«Lo más duro es no tener un trabajo que me permita una vida digna»
Anteayer se convirtió en la primera mujer gallega en conseguir que el banco que la iba a desahuciar le alquile su casa. El acuerdo, mediado por el alcalde de Tui, se alcanzó un día antes del desalojo. Edurne Bastos sobrevivió al temido 12 de enero sumergida en una jornada jalonada de entrevistas.
-¿Cómo lo pensó y cómo fue realmente el 12 de enero?
-Pensé y visionaba dos micropelículas: en una estaba en otra casa cualquiera con el único aliciente de seguir acariciando a mi perra Heidi y en la otra planeaba cómo haría para dejar de vivir. Esta última cobraba más fuerza. Ahora tengo mucha lucha por delante y muchos senderos por abrir.
-Alcanzar un alquiler parecía un imposible. ¿Cómo se siente?
-Me siento agotada pero me siento en mi casa.
-¿Qué le dice a quien enfrente una situación similar?
-Les diría que nunca pierdan la fe y que siempre pidan ayuda a las distintas organizaciones que luchan contra esta lacra.
-¿Se ha sentido respaldada por el departamento de Servicios Sociales?
-Totalmente. Tenía la creencia de que, en general, los servicios sociales dejaban mucho que desear. Me sorprendía cuando la asistente social y la concejala de Bienestar del Concello de Tui me llamaban por teléfono para interesarse por mí y por mi estado anímico durante estos meses.
-¿Cómo se convence a un banco de que le alquilen a uno la casa de la que lo iban a desalojar?
-Normalmente no se consigue, aunque las plataformas de Stop Desahucios trabajan sin cesar para que estas injusticias dejen de serlo. En mi caso, lo ha conseguido el tesón y la implicación del alcalde haciendo de puente con la entidad bancaria y sé que ha sido muy difícil.
-¿Cuál ha sido el peor y el mejor momento de esta cuenta atrás?

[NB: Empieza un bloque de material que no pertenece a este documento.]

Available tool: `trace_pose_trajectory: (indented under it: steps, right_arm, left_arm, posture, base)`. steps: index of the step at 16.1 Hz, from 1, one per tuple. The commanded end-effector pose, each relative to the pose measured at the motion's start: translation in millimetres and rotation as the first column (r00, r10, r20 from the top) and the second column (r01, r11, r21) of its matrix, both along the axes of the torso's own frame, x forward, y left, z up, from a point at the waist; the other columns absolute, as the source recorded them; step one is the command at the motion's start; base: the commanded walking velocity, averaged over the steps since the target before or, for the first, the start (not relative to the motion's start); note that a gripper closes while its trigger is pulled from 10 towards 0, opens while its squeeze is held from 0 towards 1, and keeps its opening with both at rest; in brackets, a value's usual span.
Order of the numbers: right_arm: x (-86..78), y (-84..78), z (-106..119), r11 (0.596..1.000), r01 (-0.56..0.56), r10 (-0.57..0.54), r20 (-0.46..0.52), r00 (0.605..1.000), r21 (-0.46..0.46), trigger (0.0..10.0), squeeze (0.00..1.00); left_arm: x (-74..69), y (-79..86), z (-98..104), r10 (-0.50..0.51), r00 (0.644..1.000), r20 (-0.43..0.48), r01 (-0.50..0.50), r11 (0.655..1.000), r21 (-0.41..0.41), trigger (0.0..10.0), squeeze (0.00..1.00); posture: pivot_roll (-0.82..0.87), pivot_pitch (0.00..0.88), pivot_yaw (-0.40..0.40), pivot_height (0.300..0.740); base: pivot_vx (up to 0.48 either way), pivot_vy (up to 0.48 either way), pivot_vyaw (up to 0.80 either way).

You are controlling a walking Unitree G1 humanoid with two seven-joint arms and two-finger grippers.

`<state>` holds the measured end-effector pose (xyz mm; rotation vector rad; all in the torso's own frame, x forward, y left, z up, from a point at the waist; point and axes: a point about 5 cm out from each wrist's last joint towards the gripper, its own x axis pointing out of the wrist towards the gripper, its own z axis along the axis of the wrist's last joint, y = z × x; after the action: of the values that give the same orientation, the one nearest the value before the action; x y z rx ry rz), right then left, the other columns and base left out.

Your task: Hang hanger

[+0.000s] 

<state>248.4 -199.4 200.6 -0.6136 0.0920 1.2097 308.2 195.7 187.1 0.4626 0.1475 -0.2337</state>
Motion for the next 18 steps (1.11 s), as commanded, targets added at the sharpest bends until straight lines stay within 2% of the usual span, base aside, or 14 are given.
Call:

-El peor, cuando se presentan en casa el secretario del juzgado y el procurador del banco levantando acta y comunicándome que disponía de un mes para desalojar la casa donde invertí todo lo que tenía: ilusión, esfuerzo y dinero. El mejor cuando me entero que el alcalde de Tui está detrás luchando como un jabato, abriendo esa posibilidad de conseguir el alquiler.
-¿Mantendrá su lucha contra la dación en pago?
- Seguiré luchando porque según el banco la casa vale una miseria y solo valoran el terreno. Sin embargo, cuando estoy a punto de firmar el alquiler, el director de la entidad me dice algo así como que ya me podía dar con un canto en los dientes puesto que el banco, seguramente, lograría alquilar mi casa por 800 o 900 euros. Seguiré luchando al lado de la gente que está padeciendo lo mismo.
-¿A qué le toca enfrentarse ahora a Edurne?
-Ahora lo más duro es no tener un trabajo que me permita una vida digna y agua caliente en casa, por ejemplo, ya que hace casi dos años que me ducho todos los días con agua fría; aunque eso no me importa.
-Ha entregado las llaves y la casa es del banco, pero aún tiene que dar 100.000 euros
-Y cada día que pase se aumentará la deuda. Estoy desahuciada de por vida.
-¿Qué piensa de lo que está haciendo la banca?
-Que se están adueñando del país y se aprovechan de la situación de desempleo que sufren miles de familias, arrojándolas a la calle y haciendo que otros usureros compren nuestras casas y nosotros sigamos pagando.